## What to work on
When you reach the line that contains "A larger gripper number means more open" in the data below, start reproducing lines exactly, and stop after the line that contains "You are controlling".

## Extracted entries

>>>

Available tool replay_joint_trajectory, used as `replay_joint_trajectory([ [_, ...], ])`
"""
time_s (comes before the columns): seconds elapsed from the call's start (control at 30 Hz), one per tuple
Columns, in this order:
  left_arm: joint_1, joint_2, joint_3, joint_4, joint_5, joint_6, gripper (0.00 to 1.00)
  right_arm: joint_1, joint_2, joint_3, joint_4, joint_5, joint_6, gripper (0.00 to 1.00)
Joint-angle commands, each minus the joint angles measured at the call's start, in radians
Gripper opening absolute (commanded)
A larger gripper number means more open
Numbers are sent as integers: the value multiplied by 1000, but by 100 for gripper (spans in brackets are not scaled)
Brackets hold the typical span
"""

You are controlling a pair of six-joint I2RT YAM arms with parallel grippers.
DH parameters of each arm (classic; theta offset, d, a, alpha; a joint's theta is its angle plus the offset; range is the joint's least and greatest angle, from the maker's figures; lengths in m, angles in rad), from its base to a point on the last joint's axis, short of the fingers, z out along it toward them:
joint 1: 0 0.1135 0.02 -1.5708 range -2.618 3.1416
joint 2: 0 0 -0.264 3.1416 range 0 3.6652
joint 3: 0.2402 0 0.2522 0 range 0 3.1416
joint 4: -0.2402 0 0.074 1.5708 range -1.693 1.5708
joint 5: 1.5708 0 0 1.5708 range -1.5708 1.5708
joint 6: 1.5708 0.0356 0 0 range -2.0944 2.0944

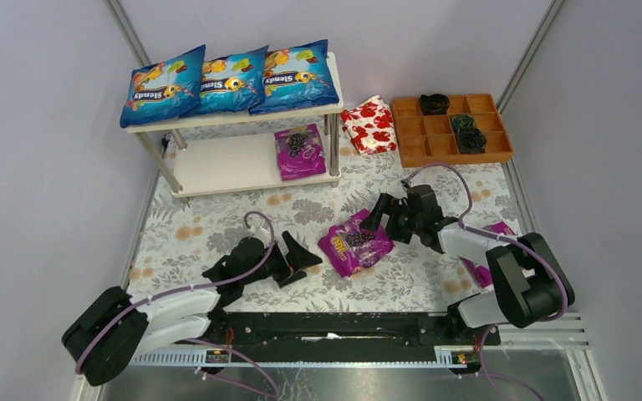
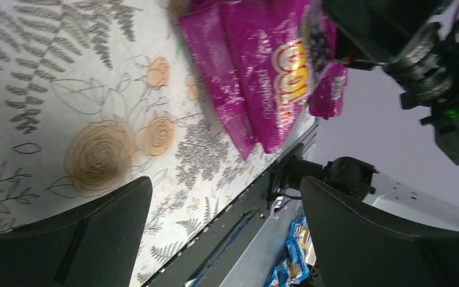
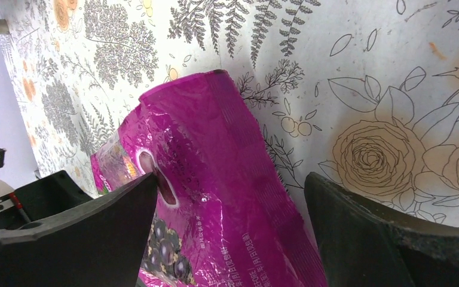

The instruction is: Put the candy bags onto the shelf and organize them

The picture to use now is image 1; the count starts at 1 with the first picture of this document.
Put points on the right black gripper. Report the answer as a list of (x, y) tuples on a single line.
[(397, 216)]

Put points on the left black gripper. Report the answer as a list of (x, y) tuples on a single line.
[(282, 263)]

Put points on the purple grape candy bag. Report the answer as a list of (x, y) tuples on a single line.
[(351, 249), (300, 152), (480, 273)]

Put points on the blue Slendy candy bag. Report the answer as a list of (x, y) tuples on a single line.
[(231, 84), (164, 90)]

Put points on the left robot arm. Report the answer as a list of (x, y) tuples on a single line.
[(118, 326)]

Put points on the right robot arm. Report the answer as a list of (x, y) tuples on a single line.
[(528, 284)]

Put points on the white two-tier shelf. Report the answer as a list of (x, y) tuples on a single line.
[(240, 163)]

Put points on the blue candy bag on shelf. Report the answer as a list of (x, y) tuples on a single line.
[(297, 78)]

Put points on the red floral white pouch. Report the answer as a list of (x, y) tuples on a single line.
[(370, 127)]

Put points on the black coiled item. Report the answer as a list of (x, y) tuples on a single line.
[(434, 104), (471, 141)]

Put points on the wooden compartment tray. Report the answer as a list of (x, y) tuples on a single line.
[(424, 138)]

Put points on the dark green coiled item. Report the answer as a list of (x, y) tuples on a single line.
[(462, 121)]

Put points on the floral table mat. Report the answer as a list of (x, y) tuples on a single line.
[(184, 237)]

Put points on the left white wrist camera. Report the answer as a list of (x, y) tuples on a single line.
[(261, 232)]

<<<

## Response box
A larger gripper number means more open
Numbers are sent as integers: the value multiplied by 1000, but by 100 for gripper (spans in brackets are not scaled)
Brackets hold the typical span
"""

You are controlling a pair of six-joint I2RT YAM arms with parallel grippers.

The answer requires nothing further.